ASSIGNMENT: For the listing below, show each line that includes the string "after".

*** DATA SHOWN ***

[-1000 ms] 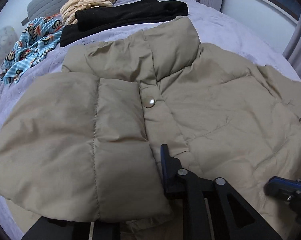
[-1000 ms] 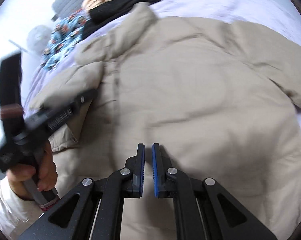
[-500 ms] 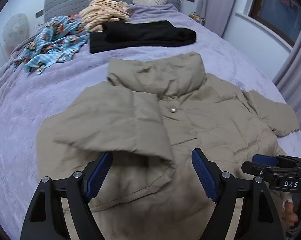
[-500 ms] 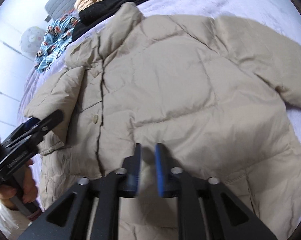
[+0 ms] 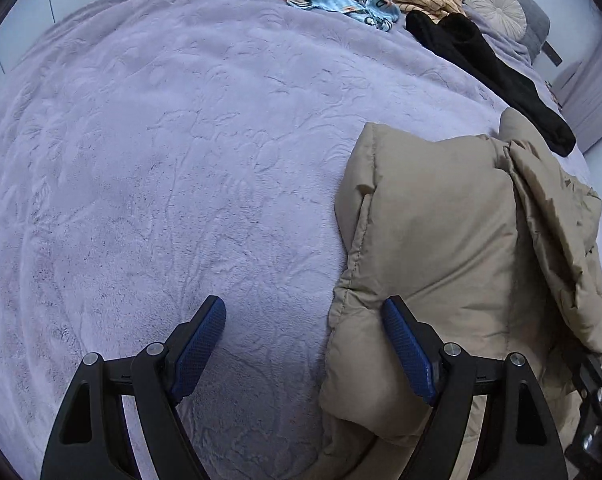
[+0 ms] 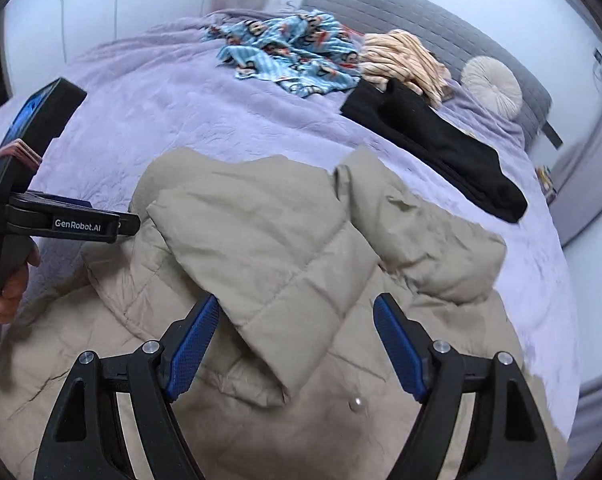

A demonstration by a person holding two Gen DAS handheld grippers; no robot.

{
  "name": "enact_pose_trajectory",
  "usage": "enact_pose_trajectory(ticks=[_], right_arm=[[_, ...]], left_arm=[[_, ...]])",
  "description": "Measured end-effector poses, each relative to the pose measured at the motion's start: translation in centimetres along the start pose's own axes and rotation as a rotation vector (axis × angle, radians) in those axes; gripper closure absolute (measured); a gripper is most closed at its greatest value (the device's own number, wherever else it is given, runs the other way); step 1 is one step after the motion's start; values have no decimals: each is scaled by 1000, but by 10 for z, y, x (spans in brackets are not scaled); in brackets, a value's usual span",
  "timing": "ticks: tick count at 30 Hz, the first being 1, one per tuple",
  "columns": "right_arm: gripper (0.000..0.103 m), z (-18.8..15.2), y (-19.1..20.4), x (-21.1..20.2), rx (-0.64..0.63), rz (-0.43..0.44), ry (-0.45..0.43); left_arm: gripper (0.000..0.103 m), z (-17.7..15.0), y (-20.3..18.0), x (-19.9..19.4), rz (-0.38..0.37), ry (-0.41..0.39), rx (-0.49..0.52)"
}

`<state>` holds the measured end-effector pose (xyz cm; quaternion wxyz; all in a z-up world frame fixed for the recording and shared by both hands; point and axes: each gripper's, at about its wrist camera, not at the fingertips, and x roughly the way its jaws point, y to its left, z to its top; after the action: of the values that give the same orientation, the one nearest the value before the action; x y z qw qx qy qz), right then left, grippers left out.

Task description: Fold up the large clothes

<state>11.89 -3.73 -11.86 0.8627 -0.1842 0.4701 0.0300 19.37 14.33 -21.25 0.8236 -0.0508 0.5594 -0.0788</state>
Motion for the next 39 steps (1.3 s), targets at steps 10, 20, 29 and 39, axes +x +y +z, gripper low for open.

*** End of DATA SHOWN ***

SOLUTION TO THIS PROBLEM:
  "description": "Measured end-effector poses, each relative to the pose measured at the motion's start: translation in centimetres along the start pose's own axes and rotation as a rotation vector (axis × angle, radians) in those axes; gripper closure absolute (measured); a gripper is most closed at its greatest value (the device's own number, wherever else it is given, runs the other way); step 1 is one step after the motion's start; values have no decimals: each is scaled by 1000, but by 10 for z, y, x (spans in brackets are not scaled); in brackets, a value's usual span",
`<state>` holds the measured end-effector pose (xyz cm; quaternion wxyz; all in a z-up world frame fixed for the recording and shared by both hands; point and axes: each gripper's, at about its wrist camera, not at the fingertips, and x roughly the way its jaws point, y to its left, z to its top; after the action: of the values that give the same orientation, the one nearest the value before the action; x y z qw qx qy qz), right then left, grippers left out.

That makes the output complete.